I don’t even know what to say about this, except that it’s incredibly not a joke:

Before New Orleans Arena naming rights deal, Smoothie King had to pass a banned substance test

To save you the trouble of scrolling through and boggling, as I did, here’s the key section:

Smoothie King CEO Wan Kim, who purchased the company from founder Steve Kuhnau in July 2012, said the NBA wanted to make sure its athletes could eat and drink Smoothie King products and still pass the association’s mandatory drug tests.

“Say we become the official smoothie of the NBA,” Kim said. “If a player consumes one of our products and then fails the drug test, he could go to the NBA and say, ‘Hey, what’s going on?’ All of a sudden it’s the NBA’s fault.”

That sort of makes sense, I guess, but what the hell kind of smoothie contains banned substances? None, it turns out, but Smoothie King does sell certain “nutritional substances” that turn out to contain two steroids: dehydroepiandrosterone and androstenedione. The company says it will now stop selling them.

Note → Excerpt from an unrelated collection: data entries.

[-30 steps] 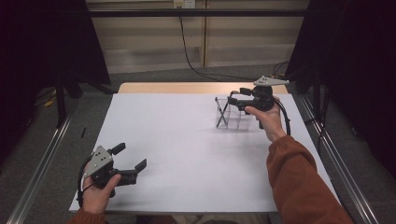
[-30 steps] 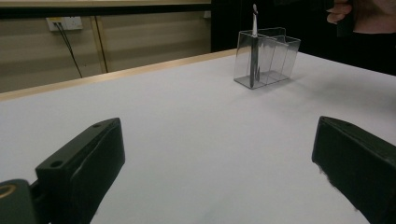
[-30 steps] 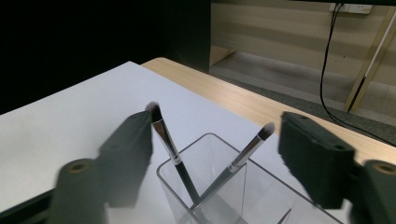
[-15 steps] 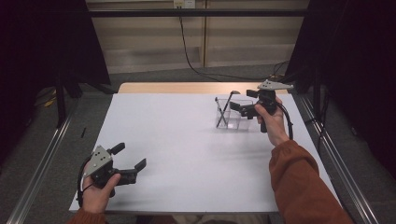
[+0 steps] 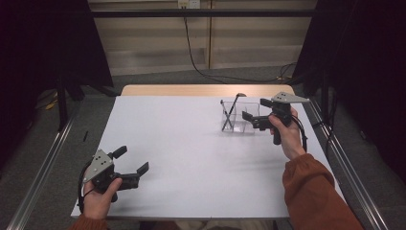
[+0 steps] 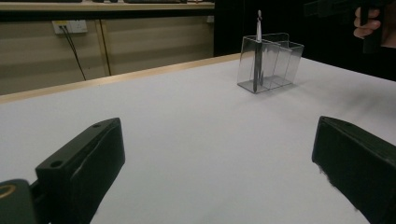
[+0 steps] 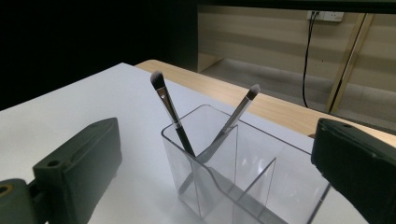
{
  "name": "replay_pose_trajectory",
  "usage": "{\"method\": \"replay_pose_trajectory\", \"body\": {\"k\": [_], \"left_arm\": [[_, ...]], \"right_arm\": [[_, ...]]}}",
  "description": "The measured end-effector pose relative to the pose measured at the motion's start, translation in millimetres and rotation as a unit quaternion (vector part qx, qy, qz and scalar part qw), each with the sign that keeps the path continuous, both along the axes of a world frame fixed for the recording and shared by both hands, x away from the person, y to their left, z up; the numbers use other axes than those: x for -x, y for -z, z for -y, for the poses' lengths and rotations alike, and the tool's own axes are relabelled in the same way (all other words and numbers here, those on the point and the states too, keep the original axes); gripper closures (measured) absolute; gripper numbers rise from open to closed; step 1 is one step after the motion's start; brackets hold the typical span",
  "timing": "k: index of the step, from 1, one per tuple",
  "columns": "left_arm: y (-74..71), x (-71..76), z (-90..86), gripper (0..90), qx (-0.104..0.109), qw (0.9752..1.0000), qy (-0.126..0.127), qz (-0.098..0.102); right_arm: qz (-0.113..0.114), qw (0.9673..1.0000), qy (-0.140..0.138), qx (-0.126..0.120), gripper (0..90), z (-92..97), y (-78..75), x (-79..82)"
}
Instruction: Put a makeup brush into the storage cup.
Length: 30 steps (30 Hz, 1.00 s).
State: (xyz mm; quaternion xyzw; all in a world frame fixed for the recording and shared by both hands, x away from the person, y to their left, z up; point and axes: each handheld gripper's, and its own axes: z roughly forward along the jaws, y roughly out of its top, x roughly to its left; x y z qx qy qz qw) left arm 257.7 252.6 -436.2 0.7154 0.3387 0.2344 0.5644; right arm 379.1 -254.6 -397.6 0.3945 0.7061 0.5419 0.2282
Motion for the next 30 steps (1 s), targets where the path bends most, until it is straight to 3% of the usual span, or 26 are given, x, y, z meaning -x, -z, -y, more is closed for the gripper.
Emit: {"method": "replay_pose_trajectory", "body": {"k": [4,6,9,16,30], "left_arm": [[0.7,-0.9,-0.4,2.6,-0.001,1.0000,-0.001,-0.002],[0.8,-1.2,-0.6,2.6,-0.001,1.0000,-0.001,-0.003],[0.8,-1.1,-0.7,2.6,-0.002,1.0000,0.000,-0.002],[0.9,0.7,-0.9,2.2,-0.009,1.0000,0.002,0.001],[0.2,-0.1,-4.4,2.2,-0.001,0.9999,-0.010,0.003]], "right_arm": [[0.003,0.9999,0.014,0.000,1.5,2.4,6.7,9.3],[0.016,0.9996,0.023,0.009,2.0,3.1,8.7,14.4],[0.020,0.9996,0.021,-0.001,1.6,4.6,8.3,19.8],[0.026,0.9995,0.016,0.008,1.4,7.7,6.8,36.2],[0.036,0.9988,0.031,0.010,1.5,20.9,11.6,68.2]]}}
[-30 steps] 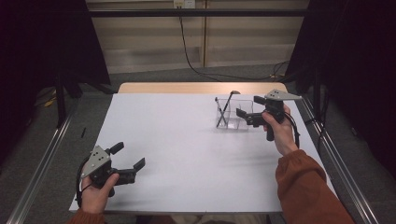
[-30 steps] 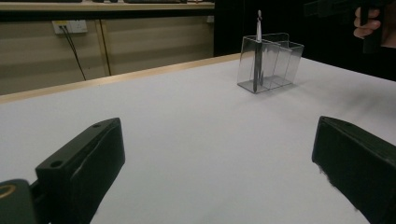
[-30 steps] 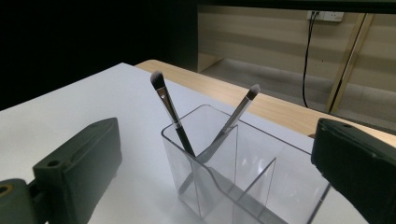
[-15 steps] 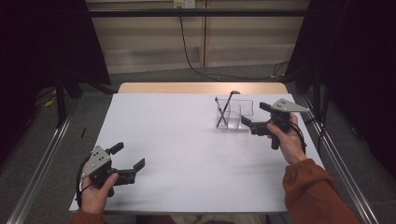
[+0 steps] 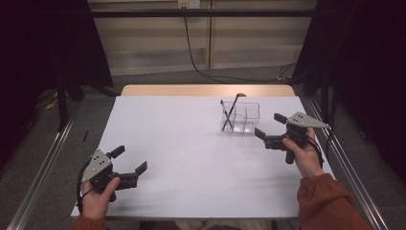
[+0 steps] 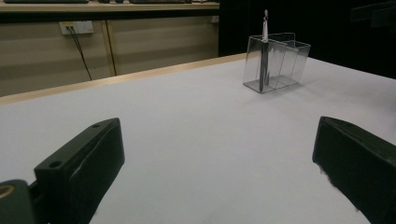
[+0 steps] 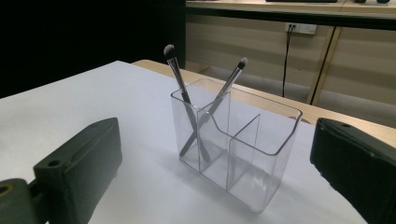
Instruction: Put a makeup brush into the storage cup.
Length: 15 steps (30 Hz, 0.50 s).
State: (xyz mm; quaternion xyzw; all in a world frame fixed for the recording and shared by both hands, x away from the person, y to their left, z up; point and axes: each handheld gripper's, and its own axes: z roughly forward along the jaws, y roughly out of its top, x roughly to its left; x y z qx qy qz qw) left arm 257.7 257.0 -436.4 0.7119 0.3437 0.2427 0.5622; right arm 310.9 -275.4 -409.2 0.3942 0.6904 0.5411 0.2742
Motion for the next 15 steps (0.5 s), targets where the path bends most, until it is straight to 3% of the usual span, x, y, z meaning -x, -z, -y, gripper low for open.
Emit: {"method": "replay_pose_trajectory", "body": {"k": [9,15], "left_arm": [[-0.4,0.3,-1.4,2.3,-0.002,1.0000,0.001,-0.001],[-1.5,2.0,-2.8,2.3,-0.001,1.0000,0.000,0.003]], "right_arm": [[0.002,1.0000,-0.005,-0.008,1.5,0.2,5.2,17.3],[0.001,0.9999,-0.011,0.001,1.7,1.1,8.5,30.8]]}}
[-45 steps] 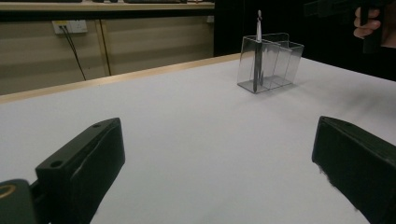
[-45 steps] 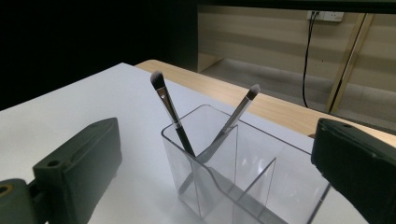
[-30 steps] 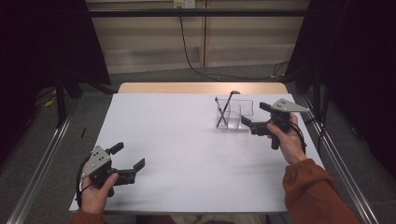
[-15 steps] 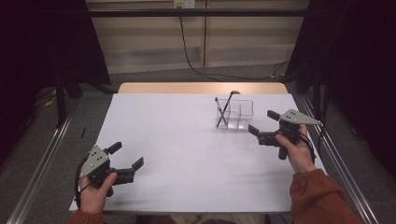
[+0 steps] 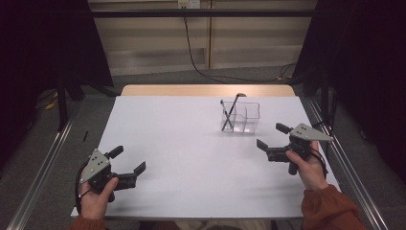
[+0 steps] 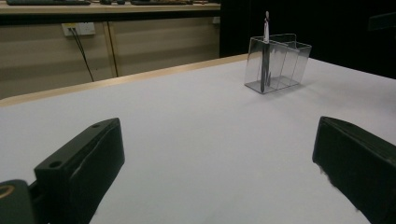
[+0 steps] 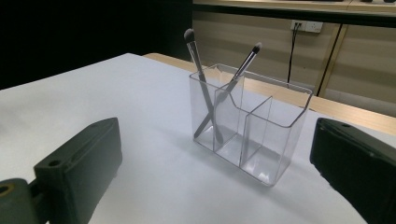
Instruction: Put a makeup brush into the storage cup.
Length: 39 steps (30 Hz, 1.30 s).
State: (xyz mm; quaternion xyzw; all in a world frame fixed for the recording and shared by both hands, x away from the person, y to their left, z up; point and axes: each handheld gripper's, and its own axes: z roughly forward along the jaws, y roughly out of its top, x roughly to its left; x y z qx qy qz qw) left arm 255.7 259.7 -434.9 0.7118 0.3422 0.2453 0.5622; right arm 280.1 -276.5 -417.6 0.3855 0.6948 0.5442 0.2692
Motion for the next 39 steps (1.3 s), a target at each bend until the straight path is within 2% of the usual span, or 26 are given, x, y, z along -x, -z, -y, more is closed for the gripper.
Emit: {"method": "replay_pose_trajectory", "body": {"k": [11,19,26,34,36,39], "left_arm": [[-0.5,1.8,0.1,2.3,-0.006,1.0000,0.003,0.005],[-0.1,3.4,0.5,2.3,-0.002,1.0000,0.001,0.004],[-0.6,7.4,-1.7,2.2,0.000,1.0000,0.000,0.006],[-0.1,7.9,0.9,2.3,0.001,1.0000,0.003,0.003],[-0.2,8.1,0.7,2.3,0.003,1.0000,0.000,0.003],[-0.3,8.7,1.1,2.2,0.002,1.0000,0.002,0.004]], "right_arm": [[0.004,0.9999,0.012,-0.008,1.7,13.9,5.6,24.4],[0.003,0.9998,0.018,-0.013,1.7,20.3,11.2,41.2],[0.007,0.9997,0.021,-0.013,1.6,24.2,11.6,50.7],[-0.004,0.9994,0.030,-0.015,1.4,29.8,18.3,61.4],[-0.003,0.9996,0.029,-0.008,1.3,30.3,18.8,63.0],[0.002,0.9994,0.034,-0.012,1.1,29.7,18.4,64.8]]}}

NOLA.com presents all this as a sort of amusing sidelight to the Pelicansalready-plenty-amusing naming-rights deal, but really the big news should be you can fail a drug test by consuming stuff you buy at the local smoothie outlet. This is something we all might want to consider before decrying as evil any athlete who now uses or has ever used (or is rumored to have used) banned substances. Except for A-Rod, anyway, because you just have to hate that guy, right?